**WORK ORDER:** Check every line of the entries below for the word "lemon", and copy the ones that have it.

═════ RECORDS FOR THIS EXERCISE ═════

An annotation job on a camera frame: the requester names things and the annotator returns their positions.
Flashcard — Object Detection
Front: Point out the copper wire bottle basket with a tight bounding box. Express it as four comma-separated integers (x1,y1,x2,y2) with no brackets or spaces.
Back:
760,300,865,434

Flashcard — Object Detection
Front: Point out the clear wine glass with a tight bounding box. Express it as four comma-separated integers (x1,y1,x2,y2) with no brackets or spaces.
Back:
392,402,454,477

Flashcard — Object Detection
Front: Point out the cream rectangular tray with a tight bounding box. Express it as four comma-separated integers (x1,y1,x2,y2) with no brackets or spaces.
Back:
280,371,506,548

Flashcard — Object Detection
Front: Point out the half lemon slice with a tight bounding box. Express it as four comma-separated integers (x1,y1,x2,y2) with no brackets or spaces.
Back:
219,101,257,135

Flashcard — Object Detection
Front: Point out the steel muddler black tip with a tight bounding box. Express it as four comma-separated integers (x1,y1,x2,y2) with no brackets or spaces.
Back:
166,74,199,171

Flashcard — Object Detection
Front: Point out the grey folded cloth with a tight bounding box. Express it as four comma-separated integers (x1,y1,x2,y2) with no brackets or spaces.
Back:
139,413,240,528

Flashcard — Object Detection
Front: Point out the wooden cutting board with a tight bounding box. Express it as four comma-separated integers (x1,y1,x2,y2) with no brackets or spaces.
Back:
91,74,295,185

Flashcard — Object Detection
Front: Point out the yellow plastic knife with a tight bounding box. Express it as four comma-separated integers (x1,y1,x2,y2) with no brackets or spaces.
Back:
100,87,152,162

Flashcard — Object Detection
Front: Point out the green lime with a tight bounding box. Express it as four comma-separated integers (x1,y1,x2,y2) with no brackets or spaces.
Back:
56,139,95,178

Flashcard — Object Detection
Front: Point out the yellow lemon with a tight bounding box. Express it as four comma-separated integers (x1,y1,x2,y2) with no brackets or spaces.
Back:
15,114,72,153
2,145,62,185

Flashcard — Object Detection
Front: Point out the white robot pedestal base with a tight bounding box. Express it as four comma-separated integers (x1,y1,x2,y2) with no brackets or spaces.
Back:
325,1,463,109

═════

**RESPONSE:**
Front: Point out the half lemon slice with a tight bounding box. Express it as four comma-separated integers (x1,y1,x2,y2) with no brackets or spaces.
Front: Point out the yellow lemon with a tight bounding box. Express it as four comma-separated integers (x1,y1,x2,y2) with no brackets or spaces.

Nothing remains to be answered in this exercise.